MAGNIFICENT MISSOURIAN

By

Publisher: Lippincott

Thomas Hart Benton is probably best known today through Irving Stone's fictional biography of his daughter, Jessie Fremont, Immortal Wife and through his namesake, the distinguished modern painter. His historical role deserves to be better known today, so this biography, while it lacks the inspirational fire that would lift it out of the level of mere adequacy, does meet a definite need. As defender, in his day, of the sound money policy, Benton earned the sobriquet. ""Old Bullion"". Born in North Carolina, Benton was left fatherless at eight, and in his teens was-apparently with due cause-expelled from school after he admitted several thefts.
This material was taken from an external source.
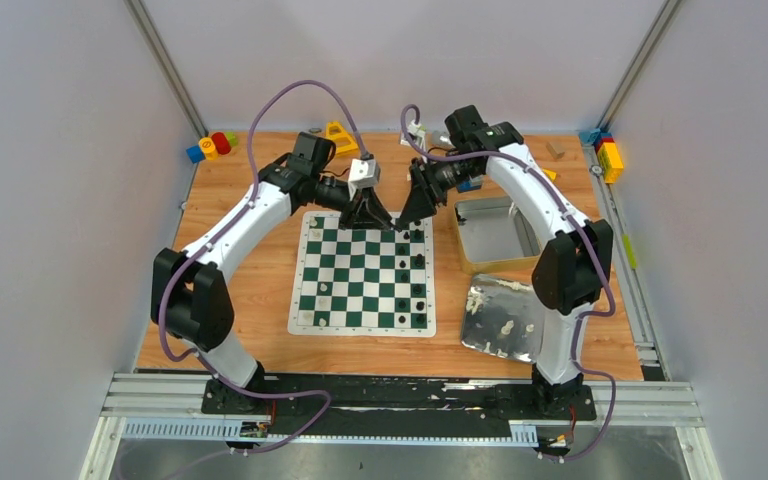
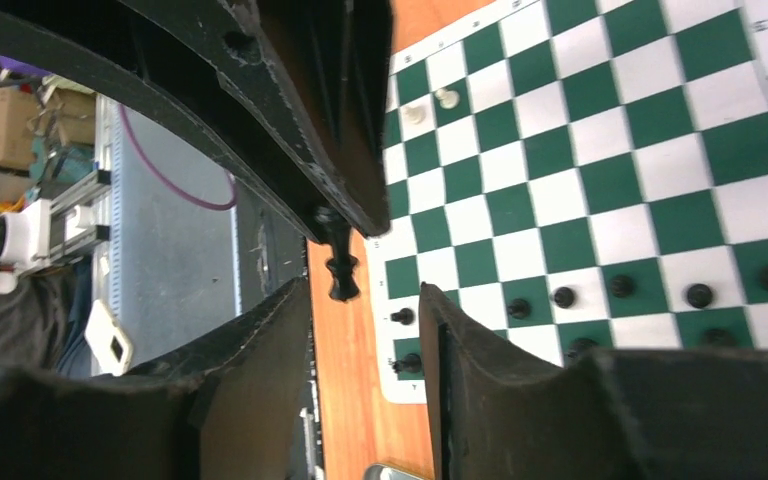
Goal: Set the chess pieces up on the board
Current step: Place the chess piece on the chessboard.
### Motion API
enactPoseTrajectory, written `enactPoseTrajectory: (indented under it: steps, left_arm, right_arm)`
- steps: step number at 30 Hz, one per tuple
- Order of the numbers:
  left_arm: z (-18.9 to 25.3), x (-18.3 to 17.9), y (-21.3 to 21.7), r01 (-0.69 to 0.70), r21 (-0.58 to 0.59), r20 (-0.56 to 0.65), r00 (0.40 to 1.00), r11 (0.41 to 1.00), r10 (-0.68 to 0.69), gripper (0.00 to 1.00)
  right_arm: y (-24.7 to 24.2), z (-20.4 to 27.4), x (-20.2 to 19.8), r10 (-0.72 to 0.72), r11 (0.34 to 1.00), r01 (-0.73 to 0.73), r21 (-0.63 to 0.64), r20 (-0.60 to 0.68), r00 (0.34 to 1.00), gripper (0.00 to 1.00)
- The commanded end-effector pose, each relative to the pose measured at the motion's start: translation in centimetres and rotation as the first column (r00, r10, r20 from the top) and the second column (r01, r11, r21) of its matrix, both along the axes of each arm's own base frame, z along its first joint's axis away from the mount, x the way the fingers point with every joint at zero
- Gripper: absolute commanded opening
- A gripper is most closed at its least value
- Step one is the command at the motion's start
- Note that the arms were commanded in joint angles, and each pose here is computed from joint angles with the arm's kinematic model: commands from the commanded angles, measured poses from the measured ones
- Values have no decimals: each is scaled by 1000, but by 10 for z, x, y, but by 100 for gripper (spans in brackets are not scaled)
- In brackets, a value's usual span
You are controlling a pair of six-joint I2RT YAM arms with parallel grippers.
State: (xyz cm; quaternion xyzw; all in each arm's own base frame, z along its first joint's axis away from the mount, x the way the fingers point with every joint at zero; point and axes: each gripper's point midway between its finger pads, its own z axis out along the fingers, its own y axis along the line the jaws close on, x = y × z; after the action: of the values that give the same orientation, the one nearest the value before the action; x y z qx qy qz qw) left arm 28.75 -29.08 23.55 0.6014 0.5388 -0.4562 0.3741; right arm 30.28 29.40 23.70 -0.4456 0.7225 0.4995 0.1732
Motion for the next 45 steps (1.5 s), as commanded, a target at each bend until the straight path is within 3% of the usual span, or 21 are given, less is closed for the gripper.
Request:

His public career began when he became U.S. Senator from Missouri in 1821. The major part of his thirty years in the Senate were politically serene, until he actively opposed secession (though from a state where the pro-slavery sentiment was strong) and protested extension of slavery. A devoted husband and father of the fiery Jessie, his domestic life was happy despite the twilight health of his wife in mind and body, and his daughter's sensational elopement. This biography dwells only passingly on the personal; it is a serious and competently researched record of a man whose character and career were not the stuff of popular appeal. It does fill a gap in the record of the preamble to the outbreak of Civil War.